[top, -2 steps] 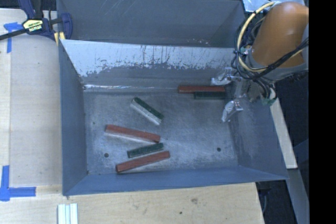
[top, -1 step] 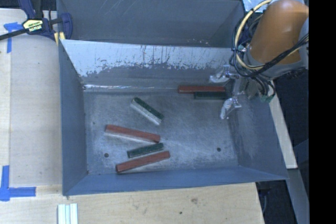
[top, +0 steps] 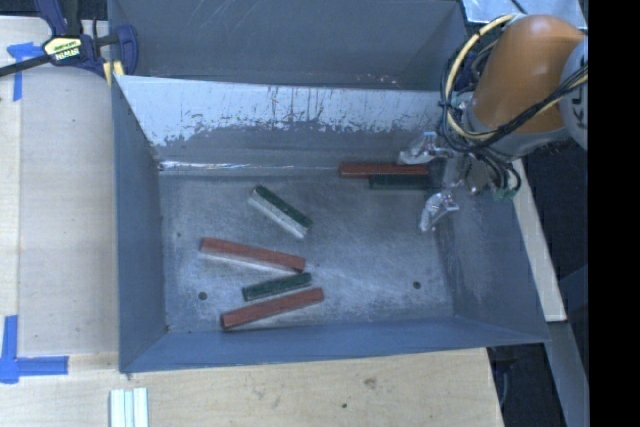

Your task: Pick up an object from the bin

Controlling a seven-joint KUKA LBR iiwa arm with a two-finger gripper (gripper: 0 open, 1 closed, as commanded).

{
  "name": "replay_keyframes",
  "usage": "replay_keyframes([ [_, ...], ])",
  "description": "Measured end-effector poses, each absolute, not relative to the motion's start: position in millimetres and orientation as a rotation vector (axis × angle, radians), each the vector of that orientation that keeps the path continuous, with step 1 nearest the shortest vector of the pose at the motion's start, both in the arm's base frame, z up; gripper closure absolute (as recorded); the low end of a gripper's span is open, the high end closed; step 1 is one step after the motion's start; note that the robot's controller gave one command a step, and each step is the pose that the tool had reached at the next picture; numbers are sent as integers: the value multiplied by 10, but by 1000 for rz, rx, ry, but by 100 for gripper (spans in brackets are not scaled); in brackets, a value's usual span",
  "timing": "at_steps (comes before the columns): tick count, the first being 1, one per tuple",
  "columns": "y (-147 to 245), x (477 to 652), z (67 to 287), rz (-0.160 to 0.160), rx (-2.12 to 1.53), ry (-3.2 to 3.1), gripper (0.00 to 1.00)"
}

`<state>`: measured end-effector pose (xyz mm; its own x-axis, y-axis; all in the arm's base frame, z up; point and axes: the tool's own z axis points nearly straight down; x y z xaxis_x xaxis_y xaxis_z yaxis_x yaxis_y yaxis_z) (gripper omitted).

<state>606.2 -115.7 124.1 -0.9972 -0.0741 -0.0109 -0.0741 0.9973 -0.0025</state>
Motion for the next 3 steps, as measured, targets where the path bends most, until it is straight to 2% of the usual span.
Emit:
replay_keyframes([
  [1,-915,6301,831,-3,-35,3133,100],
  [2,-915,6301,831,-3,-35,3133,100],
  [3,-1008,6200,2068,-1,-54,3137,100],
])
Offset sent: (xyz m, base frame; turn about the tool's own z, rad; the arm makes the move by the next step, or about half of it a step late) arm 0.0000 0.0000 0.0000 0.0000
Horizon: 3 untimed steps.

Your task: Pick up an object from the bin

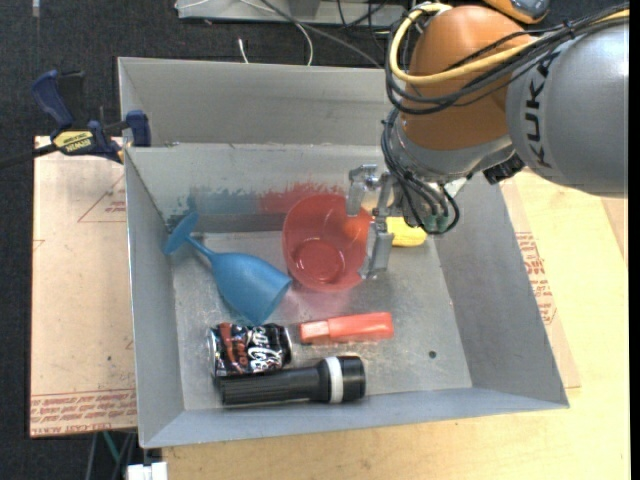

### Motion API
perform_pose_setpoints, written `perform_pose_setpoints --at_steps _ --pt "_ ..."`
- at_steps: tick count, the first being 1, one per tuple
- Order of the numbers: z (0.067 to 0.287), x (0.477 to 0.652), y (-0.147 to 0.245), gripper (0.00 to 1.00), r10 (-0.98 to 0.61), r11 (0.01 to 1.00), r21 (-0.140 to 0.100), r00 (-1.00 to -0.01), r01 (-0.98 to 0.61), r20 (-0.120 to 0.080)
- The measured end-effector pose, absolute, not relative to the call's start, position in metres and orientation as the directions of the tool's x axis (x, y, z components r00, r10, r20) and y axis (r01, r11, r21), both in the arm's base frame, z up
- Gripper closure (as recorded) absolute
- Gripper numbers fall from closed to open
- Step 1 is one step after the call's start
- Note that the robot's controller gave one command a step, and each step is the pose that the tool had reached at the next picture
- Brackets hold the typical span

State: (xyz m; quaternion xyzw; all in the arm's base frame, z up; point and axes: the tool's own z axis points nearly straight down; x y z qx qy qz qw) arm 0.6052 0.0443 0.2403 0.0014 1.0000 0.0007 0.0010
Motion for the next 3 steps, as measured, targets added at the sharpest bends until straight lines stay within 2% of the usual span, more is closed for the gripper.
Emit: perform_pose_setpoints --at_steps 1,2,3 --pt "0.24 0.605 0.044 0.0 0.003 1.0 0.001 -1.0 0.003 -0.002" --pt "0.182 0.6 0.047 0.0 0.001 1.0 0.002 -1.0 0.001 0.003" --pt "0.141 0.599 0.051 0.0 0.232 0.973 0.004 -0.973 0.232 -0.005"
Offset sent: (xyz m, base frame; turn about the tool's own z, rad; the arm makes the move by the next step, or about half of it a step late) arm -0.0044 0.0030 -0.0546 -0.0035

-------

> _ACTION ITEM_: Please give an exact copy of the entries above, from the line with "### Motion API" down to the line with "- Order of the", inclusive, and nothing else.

> _EXERCISE OUTPUT_:
### Motion API
perform_pose_setpoints, written `perform_pose_setpoints --at_steps _ --pt "_ ..."`
- at_steps: tick count, the first being 1, one per tuple
- Order of the numbers: z (0.067 to 0.287), x (0.477 to 0.652), y (-0.147 to 0.245), gripper (0.00 to 1.00), r10 (-0.98 to 0.61), r11 (0.01 to 1.00), r21 (-0.140 to 0.100), r00 (-1.00 to -0.01), r01 (-0.98 to 0.61), r20 (-0.120 to 0.080)

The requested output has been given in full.